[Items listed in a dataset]

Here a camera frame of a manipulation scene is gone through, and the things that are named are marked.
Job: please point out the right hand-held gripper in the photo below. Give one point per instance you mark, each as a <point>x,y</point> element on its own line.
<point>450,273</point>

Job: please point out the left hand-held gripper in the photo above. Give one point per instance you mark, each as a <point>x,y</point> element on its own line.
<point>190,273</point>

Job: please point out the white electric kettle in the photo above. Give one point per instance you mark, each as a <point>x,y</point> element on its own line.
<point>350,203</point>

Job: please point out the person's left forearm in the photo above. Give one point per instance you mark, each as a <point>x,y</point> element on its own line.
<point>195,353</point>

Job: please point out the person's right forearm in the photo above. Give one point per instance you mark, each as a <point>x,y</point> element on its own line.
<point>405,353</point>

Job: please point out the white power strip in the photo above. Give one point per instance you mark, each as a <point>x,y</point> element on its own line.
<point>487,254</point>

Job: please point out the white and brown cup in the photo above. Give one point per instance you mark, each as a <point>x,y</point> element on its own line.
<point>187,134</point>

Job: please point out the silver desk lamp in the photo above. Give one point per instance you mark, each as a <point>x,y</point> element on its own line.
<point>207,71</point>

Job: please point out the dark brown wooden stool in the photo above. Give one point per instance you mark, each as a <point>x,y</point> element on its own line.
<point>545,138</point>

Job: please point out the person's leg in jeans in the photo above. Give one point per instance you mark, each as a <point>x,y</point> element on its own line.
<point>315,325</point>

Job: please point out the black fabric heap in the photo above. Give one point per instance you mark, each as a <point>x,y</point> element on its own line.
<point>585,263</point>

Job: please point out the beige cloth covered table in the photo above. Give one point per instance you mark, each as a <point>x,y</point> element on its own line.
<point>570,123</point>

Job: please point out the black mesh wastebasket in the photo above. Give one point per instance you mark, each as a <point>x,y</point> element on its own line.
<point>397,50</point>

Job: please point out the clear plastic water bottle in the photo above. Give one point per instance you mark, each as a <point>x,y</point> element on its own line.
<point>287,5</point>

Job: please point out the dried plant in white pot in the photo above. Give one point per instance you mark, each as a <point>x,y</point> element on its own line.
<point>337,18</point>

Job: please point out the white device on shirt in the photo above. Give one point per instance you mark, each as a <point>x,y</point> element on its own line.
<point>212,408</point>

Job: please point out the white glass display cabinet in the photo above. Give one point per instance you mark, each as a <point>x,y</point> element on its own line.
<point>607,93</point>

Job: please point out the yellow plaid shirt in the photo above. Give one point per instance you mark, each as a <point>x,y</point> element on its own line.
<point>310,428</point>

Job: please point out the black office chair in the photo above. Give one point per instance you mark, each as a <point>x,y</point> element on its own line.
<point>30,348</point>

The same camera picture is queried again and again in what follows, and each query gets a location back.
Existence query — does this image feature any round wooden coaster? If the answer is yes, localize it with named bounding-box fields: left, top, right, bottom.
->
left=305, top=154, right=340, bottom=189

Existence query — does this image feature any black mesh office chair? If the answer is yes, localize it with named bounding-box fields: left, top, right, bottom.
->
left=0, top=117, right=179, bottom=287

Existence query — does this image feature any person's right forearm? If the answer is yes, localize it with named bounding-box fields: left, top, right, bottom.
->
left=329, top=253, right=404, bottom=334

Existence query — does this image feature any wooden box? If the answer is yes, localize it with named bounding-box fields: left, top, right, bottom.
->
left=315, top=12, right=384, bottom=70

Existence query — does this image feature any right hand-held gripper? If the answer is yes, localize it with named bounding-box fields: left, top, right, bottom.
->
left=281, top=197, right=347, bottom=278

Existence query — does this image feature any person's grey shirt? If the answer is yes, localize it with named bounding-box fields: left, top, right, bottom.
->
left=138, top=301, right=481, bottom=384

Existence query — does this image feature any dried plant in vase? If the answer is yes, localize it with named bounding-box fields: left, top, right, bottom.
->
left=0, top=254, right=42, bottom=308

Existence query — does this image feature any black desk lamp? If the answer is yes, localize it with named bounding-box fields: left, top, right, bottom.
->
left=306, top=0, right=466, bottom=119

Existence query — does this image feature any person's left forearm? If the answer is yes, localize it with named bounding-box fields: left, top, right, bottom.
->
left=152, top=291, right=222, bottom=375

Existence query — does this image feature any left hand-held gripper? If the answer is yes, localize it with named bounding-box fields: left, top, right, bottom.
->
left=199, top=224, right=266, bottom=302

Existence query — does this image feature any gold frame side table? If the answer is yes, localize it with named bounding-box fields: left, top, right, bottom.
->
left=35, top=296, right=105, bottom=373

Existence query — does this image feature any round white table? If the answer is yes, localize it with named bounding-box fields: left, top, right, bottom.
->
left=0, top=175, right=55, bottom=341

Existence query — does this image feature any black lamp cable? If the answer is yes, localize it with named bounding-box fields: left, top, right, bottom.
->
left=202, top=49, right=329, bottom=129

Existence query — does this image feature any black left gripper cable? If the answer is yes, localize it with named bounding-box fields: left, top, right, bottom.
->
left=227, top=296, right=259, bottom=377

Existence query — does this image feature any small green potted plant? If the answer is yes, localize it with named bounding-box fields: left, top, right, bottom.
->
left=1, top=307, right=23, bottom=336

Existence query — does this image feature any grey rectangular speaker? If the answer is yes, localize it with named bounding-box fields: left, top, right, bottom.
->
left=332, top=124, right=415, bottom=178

▶ EXERCISE DIRECTIONS
Each line of the data in which the string "desk" appears needs to be copied.

▶ SOLVED PROBLEM
Job: please point out the silver desk lamp in the photo above. Give one point per instance you mark, each as a <point>x,y</point> element on its own line.
Existence query — does this image feature any black desk lamp? If the answer is yes, localize it with named bounding-box fields: left, top, right, bottom.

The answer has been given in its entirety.